**Goal of the exercise:** In the listing, locate the line containing "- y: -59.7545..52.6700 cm", then quote it and all following lines exactly. Omit pictures.

*** Begin section ***

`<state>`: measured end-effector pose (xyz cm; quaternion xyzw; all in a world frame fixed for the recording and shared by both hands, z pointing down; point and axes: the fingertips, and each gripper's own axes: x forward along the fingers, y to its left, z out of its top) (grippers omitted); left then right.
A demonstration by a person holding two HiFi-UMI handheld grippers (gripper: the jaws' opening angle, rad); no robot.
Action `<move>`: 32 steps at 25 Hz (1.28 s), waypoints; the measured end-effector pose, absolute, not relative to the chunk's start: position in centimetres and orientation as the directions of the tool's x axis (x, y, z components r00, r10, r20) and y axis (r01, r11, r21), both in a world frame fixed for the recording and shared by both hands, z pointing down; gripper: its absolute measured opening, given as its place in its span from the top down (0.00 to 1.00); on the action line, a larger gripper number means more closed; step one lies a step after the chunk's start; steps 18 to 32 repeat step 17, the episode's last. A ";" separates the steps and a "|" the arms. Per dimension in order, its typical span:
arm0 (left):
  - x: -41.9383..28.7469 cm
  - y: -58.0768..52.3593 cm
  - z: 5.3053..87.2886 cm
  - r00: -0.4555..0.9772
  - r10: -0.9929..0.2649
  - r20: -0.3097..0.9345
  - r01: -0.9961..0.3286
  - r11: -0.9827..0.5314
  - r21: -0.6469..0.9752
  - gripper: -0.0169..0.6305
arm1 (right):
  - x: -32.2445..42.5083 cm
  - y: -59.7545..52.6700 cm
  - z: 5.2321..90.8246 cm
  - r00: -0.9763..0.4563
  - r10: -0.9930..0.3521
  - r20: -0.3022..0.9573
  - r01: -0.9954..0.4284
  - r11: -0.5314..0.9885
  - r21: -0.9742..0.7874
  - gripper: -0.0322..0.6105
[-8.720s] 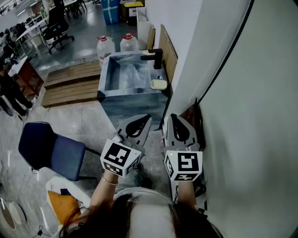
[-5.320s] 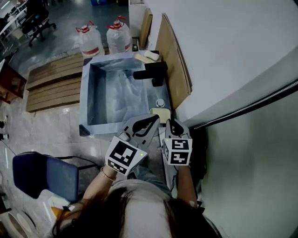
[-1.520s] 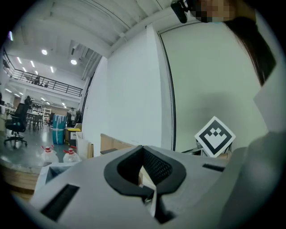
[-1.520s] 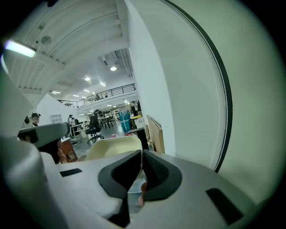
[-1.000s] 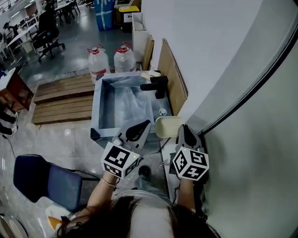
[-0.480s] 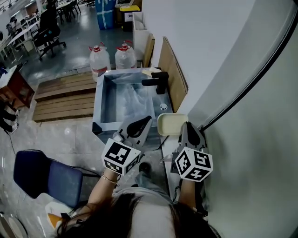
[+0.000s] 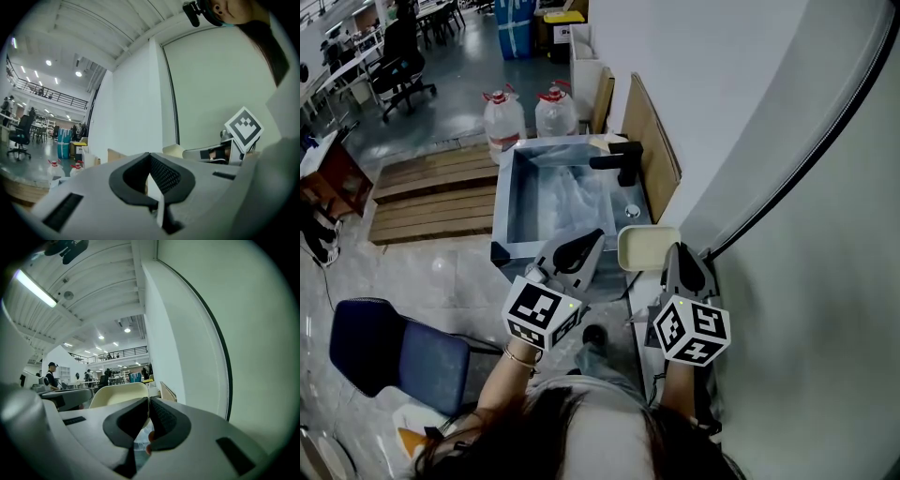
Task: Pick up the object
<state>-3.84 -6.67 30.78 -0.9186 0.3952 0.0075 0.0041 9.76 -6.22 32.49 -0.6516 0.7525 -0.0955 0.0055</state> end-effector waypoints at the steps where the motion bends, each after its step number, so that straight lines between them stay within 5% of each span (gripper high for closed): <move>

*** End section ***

**Exercise answer:**
  - y: -59.7545..52.6700 cm
  - z: 5.2321..90.8246 cm
  - r00: -0.9763..0.4563
  - r10: -0.9930..0.3521
  - r20: -0.3022..0.9573
  - r01: -0.9954..0.4284
  - r11: -0.5314..0.9885
  - r21: -0.9742..0.7874
  - gripper: -0.0322..0.6105
[-8.720s] 
[-5.320s] 
[-1.520s] 
[-1.520s] 
[-1.000s] 
[-0.480s] 
[+0.000s] 
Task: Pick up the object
<state>-3.84 -6.67 30.78 -0.9186 0.3952 0.0075 0.0041 9.76 -6.22 32.49 -0.6516 0.7525 -0.0955 0.0055</state> end-effector waypoints at the steps where the motion bends, each after its step number, so that straight lines between them stay within 5% of each span (gripper high for closed): <move>

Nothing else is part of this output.